Information supplied: Begin

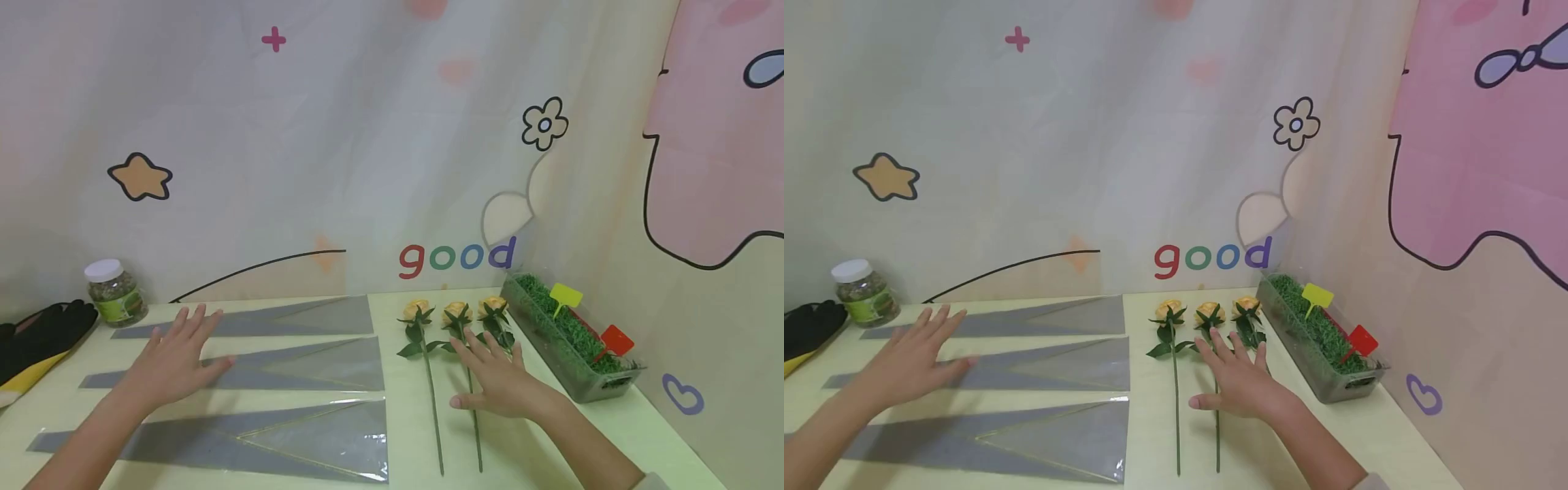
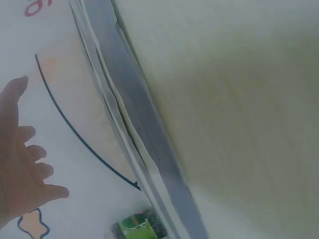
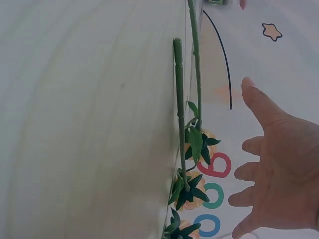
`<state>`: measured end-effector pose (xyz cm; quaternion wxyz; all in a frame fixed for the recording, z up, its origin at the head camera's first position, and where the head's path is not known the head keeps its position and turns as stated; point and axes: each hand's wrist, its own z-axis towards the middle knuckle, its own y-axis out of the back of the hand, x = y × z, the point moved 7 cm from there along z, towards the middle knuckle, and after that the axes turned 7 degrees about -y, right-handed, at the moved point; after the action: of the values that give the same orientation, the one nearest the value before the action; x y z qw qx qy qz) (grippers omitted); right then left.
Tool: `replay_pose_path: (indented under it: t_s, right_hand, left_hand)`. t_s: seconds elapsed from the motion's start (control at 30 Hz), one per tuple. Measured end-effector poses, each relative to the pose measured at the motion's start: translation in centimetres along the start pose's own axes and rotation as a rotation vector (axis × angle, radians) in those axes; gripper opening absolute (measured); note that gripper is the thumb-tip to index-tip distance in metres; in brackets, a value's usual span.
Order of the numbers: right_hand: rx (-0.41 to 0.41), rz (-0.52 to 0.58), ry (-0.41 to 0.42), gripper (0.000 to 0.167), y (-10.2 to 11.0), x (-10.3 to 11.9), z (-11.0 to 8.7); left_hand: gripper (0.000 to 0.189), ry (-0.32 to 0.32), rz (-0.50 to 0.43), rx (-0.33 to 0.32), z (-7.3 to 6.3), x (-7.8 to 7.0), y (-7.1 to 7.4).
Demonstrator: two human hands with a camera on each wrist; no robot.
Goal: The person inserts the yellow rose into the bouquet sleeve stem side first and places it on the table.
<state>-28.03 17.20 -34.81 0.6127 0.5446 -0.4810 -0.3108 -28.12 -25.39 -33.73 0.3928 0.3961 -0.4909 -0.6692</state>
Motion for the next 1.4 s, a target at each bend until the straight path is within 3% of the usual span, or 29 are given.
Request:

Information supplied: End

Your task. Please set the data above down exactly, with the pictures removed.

Task response.
`<state>`: measured end-effector pose (xyz cm; quaternion wxyz; all in a frame fixed for the recording, z up, its origin at the head camera's first position, and where the head's path is not known the head keeps its position and turns as stated; point and axes: each hand's wrist, its own z-axis towards the middle knuckle, its own y-axis out of the back of the hand, x = y × z, the point moved 7 cm from there along z, towards the middle knuckle, and after that the axes turned 7 degrees about -y, right-handed, at the moved point; after the action: of the values that give the same orientation, the one nearest the value before the action; x y z qw qx qy qz) (grippers omitted); right then left.
Tool: `replay_pose_path: (indented under it: t_s, right_hand, left_hand)`. t_s: seconds elapsed from the motion's start (control at 30 Hz), one per tuple. Measured end-effector poses, each relative to the pose measured at the motion's start: translation in centimetres along the start pose's own axes and rotation as a rotation vector (axis × angle, radians) in those axes; gripper opening absolute (measured); note that gripper is the thumb-tip to index-tip distance in metres; in brackets, a value's usual span.
Order of the numbers: right_hand: rx (-0.41 to 0.41), rz (-0.52 to 0.58), ry (-0.41 to 0.42), gripper (0.000 to 0.167), y (-10.2 to 11.0), x (-10.3 to 11.9), z (-11.0 to 8.7); left_hand: gripper (0.000 to 0.189), ry (-0.32 to 0.32), rz (-0.50 to 0.43), rx (-0.33 to 0.32), z (-7.3 to 6.3), x (-7.8 to 7.0), y (-7.1 to 7.4).
Demonstrator: two human hands with a camera on each wrist; no robot.
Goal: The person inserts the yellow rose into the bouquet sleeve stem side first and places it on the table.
<state>-28.03 17.20 -34.81 0.6127 0.5446 -0.4810 -0.3108 -28.12 -25.39 -33.73 0.3928 0.3961 -0.4909 -0.6692</state>
Motion for the next 1.4 s, a target at each bend until the straight path is within 3% of the usual span, or 29 are given.
Request:

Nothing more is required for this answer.